Bad Blood

I’ve made a few mistakes recently. The problem is, I know when it’s a mistake, yet I make it. I guess I figure if nothing else it will be the finale of the pseudo-friendship, or something miraculous will happen and I’ll actually end up in one of those relationships that is based on friendship. Maybe it’s just me that can go from full on friendship, to skin crawling icky-ness the moment that line is crossed and you sleep together. I believe it’s just not in my nature to build some sort of friendship, turned relationship, to complacency for a couple years. I’m much more of an all or nothing for a few weeks, to crash and burn kind of girl.

For the most part I feel pretty good about the end of these “friendships.” More often than not, they weren’t actually that supportive if the main motivator was getting it in. And once I see them for who they truly are in that moment, it’s very, very, easy to chalk that up to a, whoops, and move on.

The problem is, when you make one of these mistakes with someone you have to interact with regularly. Maybe for example, you work together. I’ve made this mistake often (much more often when I was young and dumb) and it’s the worst, because you frequently have to be in the same space as this person, but their mere presence makes your skin crawl. I thought I was too old for this kind of poor life choice… turns out, I’m not .

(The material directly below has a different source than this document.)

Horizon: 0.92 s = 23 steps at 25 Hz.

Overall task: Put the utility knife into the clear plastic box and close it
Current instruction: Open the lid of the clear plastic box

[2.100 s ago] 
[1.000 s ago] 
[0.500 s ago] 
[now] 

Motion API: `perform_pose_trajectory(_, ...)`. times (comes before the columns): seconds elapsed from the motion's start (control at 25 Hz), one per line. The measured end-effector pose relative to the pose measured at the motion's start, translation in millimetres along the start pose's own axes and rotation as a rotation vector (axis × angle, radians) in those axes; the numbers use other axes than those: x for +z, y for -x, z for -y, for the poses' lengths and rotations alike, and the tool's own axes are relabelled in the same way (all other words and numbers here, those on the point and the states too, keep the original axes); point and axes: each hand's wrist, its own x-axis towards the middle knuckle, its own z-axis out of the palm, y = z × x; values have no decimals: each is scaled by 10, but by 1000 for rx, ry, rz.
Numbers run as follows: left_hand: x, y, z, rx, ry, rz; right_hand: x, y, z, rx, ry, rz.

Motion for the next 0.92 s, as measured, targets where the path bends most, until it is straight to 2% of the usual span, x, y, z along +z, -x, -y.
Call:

I think ultimately it is for the best in this case though. I was getting to a point of complacency with a job and life that wasn’t suited to my overly ambitious nature. Therefore, I have now applied to everything imaginable just to get the heck out of here. My tendency to start from scratch and pick up and run is probably a whole other topic, but it certainly keeps life exciting. If one of those opportunities presents itself,  I guess in a roundabout kind of way, this error in judgement will have had a purpose, and therefore not be a mistake.